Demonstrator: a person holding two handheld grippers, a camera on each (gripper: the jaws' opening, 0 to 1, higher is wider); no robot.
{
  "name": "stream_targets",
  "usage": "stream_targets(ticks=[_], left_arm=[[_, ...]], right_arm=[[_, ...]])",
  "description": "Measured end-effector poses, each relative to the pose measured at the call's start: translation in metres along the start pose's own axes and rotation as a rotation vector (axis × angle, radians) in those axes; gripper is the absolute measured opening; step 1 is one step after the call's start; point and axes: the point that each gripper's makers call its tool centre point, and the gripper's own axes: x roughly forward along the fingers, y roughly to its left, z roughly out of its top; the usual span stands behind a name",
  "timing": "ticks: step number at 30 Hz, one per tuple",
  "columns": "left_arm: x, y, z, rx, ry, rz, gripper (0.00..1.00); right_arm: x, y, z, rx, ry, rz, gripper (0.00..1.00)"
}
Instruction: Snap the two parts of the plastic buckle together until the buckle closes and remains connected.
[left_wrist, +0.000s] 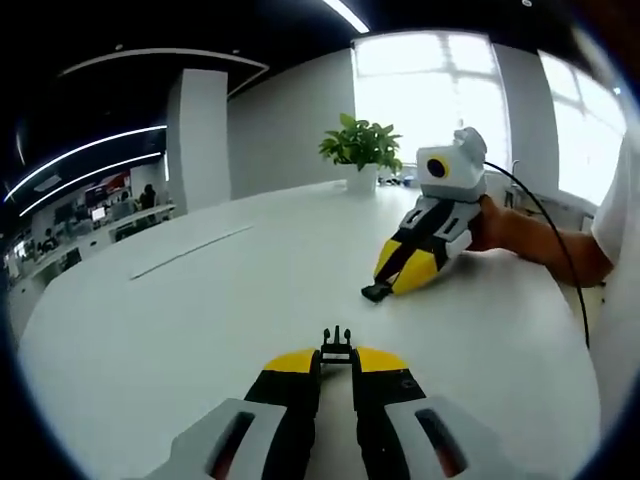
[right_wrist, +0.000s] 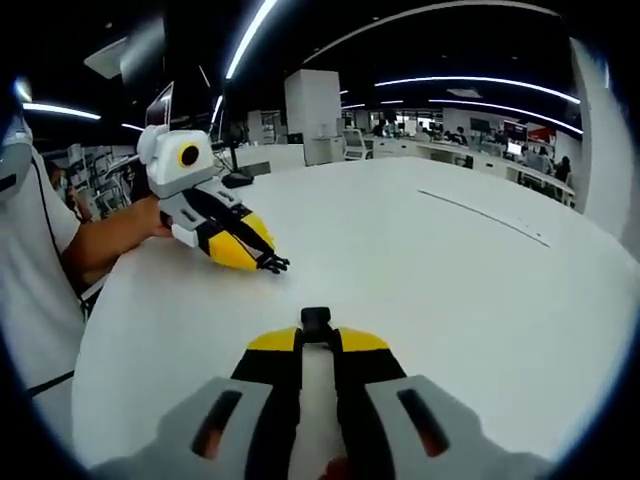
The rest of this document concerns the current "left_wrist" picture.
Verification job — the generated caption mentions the black socket buckle part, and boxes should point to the black socket buckle part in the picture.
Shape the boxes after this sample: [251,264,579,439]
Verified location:
[361,281,394,304]

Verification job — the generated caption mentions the black pronged buckle part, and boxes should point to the black pronged buckle part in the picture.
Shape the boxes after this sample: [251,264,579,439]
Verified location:
[319,324,354,367]

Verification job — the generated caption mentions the white plant pot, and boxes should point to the white plant pot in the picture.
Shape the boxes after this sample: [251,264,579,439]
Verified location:
[345,164,379,196]

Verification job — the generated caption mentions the long white office desk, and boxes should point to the long white office desk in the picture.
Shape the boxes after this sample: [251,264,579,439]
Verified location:
[28,201,178,262]

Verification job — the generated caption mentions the long ceiling light strip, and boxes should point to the long ceiling light strip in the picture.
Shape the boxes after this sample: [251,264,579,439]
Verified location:
[321,0,372,34]

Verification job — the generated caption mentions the red wall banner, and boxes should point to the red wall banner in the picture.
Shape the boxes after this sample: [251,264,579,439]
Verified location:
[84,169,133,202]

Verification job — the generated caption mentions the small white blue items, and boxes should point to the small white blue items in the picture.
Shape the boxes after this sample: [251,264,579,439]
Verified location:
[376,171,419,188]

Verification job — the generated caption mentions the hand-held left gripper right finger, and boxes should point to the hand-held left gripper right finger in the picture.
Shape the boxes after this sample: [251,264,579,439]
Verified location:
[349,345,507,480]

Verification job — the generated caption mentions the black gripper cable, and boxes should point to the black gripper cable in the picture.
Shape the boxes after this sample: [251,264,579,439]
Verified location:
[481,159,592,350]

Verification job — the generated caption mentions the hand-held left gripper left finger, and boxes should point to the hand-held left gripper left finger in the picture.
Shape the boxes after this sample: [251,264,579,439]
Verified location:
[132,347,322,480]

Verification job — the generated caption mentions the bright window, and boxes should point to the bright window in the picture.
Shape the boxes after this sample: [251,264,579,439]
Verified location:
[536,49,629,207]
[351,31,512,174]

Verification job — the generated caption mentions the person's right hand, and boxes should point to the person's right hand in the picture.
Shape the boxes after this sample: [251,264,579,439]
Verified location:
[468,194,525,260]

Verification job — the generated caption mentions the green potted plant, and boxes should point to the green potted plant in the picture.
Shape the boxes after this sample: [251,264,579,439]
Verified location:
[318,112,404,174]

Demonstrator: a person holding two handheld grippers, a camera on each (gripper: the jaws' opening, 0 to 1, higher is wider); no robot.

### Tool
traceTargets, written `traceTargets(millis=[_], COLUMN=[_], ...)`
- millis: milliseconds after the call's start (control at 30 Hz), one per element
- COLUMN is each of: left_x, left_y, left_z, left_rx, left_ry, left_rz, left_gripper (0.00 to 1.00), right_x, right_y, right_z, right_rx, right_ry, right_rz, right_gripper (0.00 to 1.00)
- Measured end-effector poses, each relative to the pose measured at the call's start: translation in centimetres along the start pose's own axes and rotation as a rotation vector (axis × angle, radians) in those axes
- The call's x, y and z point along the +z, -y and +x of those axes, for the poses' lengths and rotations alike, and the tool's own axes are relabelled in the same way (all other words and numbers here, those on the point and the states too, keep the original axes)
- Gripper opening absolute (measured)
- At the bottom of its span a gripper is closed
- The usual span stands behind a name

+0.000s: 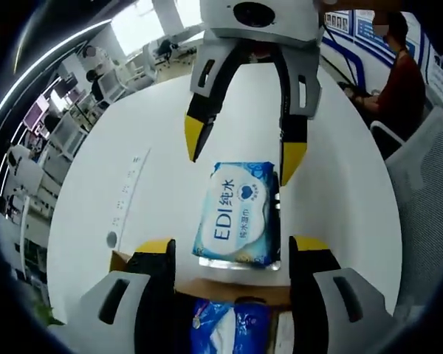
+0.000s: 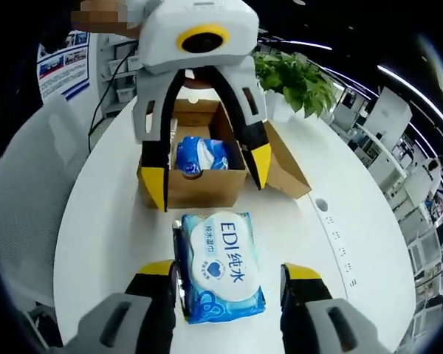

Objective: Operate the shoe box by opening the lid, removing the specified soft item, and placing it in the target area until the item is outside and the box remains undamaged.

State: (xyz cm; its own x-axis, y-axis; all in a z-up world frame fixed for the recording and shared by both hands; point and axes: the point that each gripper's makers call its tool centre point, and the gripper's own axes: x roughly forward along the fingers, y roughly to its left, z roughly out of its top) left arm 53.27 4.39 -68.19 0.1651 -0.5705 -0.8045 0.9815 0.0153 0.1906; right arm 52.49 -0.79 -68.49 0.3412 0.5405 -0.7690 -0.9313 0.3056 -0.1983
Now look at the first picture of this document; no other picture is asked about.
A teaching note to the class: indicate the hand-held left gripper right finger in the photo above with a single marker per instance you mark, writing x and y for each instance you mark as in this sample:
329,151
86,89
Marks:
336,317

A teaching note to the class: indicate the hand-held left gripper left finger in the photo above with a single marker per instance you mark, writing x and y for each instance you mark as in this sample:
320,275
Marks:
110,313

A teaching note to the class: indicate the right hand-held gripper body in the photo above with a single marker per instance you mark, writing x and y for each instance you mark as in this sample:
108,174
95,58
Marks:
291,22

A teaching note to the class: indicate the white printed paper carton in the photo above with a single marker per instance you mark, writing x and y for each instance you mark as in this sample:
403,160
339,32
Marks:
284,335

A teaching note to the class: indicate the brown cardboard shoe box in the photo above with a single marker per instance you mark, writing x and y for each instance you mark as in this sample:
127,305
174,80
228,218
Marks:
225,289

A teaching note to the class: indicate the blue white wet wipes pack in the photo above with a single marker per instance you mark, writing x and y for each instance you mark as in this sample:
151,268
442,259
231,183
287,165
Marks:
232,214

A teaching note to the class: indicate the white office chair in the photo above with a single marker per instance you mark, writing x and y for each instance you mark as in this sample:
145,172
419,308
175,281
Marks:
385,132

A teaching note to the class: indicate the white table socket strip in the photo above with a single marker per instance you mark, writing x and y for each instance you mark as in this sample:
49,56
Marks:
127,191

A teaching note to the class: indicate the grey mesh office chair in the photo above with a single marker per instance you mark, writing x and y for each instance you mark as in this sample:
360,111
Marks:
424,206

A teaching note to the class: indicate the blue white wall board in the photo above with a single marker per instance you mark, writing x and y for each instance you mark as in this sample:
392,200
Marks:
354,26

◆ ◆ ◆ ◆ ◆

Exercise: The reply should be nothing but the number of lines in the listing above that include "centre".

Result for this task: 2